→ Exercise directions: Among the records below, one line contains "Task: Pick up"; copy that line and all that follow it, exactly as written.
(Beginning of The data)
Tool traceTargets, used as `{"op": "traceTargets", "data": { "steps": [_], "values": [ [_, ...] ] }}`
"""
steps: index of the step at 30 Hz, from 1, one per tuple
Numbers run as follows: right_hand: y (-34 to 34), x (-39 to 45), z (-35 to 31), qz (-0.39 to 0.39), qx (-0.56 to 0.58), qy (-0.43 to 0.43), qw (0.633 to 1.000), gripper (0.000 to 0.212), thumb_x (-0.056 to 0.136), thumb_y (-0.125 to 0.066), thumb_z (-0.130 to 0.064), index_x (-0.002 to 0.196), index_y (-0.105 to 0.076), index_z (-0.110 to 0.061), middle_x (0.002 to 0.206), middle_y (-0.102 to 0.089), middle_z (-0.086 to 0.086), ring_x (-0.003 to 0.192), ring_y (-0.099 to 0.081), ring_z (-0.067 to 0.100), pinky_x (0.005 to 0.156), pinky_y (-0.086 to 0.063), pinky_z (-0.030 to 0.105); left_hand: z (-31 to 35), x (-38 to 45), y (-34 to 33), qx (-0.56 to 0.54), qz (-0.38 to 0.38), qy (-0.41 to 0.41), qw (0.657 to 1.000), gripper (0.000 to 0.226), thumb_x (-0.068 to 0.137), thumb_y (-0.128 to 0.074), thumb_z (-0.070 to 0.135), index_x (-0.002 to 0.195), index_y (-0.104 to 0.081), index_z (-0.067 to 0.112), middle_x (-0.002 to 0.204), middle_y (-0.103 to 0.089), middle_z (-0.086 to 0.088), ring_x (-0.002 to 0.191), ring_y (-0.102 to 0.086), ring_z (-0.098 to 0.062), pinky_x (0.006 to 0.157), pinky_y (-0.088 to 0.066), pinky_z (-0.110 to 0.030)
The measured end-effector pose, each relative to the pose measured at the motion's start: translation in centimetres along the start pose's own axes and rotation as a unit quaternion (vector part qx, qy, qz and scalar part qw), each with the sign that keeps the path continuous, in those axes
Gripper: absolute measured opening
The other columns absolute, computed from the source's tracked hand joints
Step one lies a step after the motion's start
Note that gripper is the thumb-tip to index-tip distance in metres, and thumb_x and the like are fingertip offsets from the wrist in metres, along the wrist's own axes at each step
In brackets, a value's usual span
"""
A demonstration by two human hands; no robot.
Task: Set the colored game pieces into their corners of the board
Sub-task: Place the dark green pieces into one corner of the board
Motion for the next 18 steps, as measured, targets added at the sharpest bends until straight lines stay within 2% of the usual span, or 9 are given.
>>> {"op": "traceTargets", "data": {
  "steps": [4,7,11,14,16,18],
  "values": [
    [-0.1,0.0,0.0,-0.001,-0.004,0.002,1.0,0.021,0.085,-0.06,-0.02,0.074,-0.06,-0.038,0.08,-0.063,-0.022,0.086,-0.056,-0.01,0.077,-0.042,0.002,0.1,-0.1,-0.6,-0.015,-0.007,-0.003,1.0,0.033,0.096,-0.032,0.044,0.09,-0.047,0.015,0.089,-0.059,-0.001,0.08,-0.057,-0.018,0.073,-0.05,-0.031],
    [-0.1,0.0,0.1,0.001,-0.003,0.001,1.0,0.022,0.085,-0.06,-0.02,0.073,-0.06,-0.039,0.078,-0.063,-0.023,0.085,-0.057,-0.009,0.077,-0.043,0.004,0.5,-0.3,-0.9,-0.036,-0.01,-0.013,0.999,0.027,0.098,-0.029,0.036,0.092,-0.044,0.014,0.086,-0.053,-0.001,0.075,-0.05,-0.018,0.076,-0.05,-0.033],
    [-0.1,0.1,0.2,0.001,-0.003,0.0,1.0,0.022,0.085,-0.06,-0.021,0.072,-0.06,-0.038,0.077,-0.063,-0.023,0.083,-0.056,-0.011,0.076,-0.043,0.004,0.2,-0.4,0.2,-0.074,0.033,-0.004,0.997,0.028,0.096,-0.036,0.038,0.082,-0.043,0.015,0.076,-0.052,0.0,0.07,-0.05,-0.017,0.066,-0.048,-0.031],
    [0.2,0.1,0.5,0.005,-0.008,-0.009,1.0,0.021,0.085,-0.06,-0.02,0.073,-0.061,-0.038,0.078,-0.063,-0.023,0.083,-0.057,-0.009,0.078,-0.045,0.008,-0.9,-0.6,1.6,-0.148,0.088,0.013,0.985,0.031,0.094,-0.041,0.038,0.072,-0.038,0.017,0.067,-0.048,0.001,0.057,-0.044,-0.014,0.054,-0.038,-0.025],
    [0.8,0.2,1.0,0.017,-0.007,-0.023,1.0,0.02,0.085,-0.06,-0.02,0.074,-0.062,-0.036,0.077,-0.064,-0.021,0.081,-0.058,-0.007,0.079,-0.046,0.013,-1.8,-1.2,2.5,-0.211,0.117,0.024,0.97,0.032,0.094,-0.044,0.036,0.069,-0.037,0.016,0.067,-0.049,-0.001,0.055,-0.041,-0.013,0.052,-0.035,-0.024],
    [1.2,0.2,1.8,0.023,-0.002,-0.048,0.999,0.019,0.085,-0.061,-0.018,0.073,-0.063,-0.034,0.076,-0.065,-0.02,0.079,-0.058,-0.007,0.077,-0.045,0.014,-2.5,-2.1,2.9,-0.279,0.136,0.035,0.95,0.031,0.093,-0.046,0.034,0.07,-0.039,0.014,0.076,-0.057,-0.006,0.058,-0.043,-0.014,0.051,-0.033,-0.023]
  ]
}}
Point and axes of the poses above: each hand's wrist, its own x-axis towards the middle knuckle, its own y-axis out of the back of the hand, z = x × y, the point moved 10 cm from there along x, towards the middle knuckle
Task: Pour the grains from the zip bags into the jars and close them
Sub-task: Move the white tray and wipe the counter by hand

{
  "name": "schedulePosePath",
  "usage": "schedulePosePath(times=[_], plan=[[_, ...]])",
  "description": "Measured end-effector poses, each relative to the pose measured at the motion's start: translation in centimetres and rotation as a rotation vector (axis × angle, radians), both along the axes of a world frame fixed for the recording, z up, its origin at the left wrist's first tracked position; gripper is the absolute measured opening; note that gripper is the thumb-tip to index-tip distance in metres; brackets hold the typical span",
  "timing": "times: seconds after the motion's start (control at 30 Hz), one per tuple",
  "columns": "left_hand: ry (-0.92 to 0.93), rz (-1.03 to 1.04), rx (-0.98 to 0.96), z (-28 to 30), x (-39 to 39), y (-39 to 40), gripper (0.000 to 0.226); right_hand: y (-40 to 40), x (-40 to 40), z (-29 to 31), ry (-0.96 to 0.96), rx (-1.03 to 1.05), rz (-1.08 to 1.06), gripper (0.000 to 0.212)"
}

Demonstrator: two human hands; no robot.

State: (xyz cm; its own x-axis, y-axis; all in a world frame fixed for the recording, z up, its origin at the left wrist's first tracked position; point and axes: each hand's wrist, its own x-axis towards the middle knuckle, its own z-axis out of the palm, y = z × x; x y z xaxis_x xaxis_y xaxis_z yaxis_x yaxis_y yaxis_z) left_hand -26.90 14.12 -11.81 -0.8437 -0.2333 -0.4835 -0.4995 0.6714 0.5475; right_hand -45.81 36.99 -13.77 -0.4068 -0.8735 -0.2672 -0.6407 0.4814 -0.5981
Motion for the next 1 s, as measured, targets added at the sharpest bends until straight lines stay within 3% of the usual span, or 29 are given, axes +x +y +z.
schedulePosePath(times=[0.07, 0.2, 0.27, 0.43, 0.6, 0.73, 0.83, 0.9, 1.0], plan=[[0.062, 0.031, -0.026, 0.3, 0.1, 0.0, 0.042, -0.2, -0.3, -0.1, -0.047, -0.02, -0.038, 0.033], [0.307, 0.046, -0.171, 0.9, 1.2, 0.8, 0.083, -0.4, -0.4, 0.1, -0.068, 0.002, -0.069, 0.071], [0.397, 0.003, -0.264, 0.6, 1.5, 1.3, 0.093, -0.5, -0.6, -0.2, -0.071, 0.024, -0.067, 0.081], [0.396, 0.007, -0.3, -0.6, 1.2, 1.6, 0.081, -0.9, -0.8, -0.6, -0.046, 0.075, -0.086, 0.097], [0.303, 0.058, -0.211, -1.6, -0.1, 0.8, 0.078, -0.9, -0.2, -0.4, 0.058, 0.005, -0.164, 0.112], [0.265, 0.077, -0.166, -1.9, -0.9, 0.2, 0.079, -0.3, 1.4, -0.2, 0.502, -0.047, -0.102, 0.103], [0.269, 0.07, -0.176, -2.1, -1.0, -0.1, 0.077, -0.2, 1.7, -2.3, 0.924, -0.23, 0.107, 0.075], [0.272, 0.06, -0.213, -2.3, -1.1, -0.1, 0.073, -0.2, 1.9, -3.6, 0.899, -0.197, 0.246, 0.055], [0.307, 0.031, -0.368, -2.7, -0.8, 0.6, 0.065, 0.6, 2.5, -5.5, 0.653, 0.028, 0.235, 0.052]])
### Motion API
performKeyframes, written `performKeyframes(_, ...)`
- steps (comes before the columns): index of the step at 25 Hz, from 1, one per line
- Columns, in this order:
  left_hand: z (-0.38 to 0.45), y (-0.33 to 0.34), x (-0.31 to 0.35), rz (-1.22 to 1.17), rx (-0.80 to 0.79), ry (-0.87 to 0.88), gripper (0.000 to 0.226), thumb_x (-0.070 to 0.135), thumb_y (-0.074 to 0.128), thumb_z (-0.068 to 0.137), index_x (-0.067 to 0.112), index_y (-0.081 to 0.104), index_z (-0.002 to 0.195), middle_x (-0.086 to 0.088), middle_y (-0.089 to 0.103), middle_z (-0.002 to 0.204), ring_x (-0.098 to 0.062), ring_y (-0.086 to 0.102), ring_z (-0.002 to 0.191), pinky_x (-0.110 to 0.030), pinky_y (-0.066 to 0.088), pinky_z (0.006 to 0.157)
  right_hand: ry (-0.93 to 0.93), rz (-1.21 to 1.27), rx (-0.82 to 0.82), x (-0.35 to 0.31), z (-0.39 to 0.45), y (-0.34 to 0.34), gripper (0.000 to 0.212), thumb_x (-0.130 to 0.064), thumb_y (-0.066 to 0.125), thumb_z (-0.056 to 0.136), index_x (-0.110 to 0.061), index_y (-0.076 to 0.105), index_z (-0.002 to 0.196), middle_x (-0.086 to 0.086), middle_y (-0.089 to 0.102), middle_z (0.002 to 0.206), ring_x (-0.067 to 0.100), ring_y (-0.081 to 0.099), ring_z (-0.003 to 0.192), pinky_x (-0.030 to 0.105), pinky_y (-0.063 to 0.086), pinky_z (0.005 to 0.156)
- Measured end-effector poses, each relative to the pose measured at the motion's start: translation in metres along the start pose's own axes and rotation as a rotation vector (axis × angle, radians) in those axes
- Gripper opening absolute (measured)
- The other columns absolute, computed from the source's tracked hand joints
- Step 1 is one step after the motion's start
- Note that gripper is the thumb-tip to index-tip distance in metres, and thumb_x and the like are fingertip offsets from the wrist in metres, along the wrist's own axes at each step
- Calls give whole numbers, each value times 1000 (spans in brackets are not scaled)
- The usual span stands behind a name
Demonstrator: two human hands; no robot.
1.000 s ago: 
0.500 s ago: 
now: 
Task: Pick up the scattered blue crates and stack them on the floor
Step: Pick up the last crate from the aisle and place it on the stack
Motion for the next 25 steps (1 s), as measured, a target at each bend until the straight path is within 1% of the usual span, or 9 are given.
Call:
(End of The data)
→ Response area:
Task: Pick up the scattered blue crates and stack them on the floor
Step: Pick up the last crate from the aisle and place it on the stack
Motion for the next 25 steps (1 s), as measured, a target at each bend until the straight path is within 1% of the usual span, or 9 are given.
Call:

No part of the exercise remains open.